Aunt Minnie (6/27) reports that in a study published in The Breast Journal, investigators “found that in response to breast density notification legislation, 33% of facilities have put new breast cancer screening programs in place, primarily with whole-breast ultrasound (WBUS) or digital breast tomosynthesis (DBT), while 40% have begun performing formal risk assessment using tools such as the Gail or Tyrer-Cusick models.” The percentages are not higher “because key questions such as which modality is most effective, which patients would benefit most from supplemental screening, and which studies would be covered by insurance remain unresolved, lead author Dr. Lina Nayak...told AuntMinnie.com.”
The AP (6/13) reports New York lawmakers are “poised to expand access to breast cancer screening” by ordering “210 hospitals to expand hours when mammograms are offered and require insurance companies to eliminate deductibles and co-pays for the screening and some other diagnostic tests.” Newsday (NY) (6/13, Gormley) also covers the story.
Diagnostic Imaging (5/13) reported on breast density notification laws, which have been passed in more than half of US states.
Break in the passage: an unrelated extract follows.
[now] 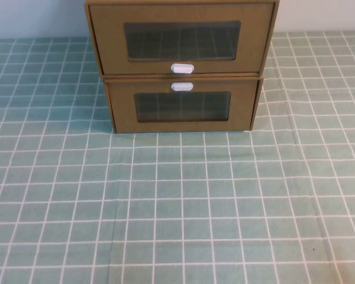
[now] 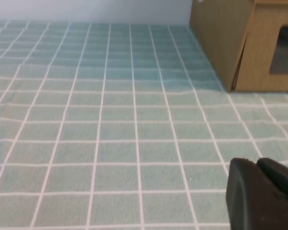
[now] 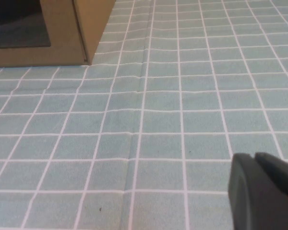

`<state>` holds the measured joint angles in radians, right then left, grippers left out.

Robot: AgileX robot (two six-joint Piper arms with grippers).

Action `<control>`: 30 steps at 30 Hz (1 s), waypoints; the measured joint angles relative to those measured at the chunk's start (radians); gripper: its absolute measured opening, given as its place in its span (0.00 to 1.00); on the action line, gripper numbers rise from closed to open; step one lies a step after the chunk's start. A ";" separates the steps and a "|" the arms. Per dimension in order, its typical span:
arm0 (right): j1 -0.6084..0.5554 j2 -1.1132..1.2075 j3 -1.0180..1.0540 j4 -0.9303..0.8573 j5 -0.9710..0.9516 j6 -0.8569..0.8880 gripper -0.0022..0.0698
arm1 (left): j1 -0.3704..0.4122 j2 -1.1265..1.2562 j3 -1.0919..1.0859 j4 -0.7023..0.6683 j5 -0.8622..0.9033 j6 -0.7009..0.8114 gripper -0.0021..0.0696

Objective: Open the shoe box
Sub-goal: 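Pull the top drawer of the cardboard box fully open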

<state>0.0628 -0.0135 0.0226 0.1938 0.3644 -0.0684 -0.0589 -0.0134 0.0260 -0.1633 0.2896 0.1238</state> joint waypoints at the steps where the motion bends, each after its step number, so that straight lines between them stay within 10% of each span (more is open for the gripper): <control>1: 0.000 0.000 0.000 0.000 0.000 0.000 0.01 | 0.000 0.000 0.000 0.000 0.004 0.002 0.02; 30: 0.000 0.000 0.000 0.000 -0.002 0.000 0.01 | 0.000 0.000 0.000 0.009 0.054 0.080 0.02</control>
<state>0.0628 -0.0135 0.0226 0.1938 0.3623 -0.0684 -0.0589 -0.0134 0.0260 -0.1543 0.3437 0.2036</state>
The article points out that “the ACR has provided some resources for physicians who would like to learn more about the breast density laws.” The group also has “some sample lay report letters for physicians’ use or adaptation.”
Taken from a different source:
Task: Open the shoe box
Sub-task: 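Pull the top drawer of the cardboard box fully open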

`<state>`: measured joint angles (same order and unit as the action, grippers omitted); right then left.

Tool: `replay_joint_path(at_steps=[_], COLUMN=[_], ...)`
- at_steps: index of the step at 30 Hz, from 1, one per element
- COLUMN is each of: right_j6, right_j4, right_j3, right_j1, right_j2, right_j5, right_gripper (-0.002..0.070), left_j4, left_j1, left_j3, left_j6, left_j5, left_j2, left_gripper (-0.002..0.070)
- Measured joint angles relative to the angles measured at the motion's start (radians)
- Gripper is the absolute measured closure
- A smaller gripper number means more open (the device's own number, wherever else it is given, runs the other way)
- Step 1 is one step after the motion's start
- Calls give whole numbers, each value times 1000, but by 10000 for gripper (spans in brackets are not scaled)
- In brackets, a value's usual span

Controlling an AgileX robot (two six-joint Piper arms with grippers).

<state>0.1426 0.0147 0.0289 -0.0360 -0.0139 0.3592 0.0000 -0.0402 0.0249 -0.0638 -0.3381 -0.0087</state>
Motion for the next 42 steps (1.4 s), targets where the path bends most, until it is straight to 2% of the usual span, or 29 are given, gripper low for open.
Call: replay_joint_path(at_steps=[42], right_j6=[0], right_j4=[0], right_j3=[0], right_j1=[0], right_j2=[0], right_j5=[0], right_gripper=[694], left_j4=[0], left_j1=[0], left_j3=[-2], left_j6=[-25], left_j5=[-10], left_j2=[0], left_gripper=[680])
Samir Patel, MD, Diagnostic Radiologist, Radiology Inc. tells the South Bend Tribune, the likelihood of dying of breast cancer will be 70 percent less for women who begin screening annually at age 40 than if they follow the U.S. Preventive Services Task Force guidelines.
The FDA encourages mammography facilities, health care professionals, and patients to submit voluntary reports of medical device adverse events or product problems.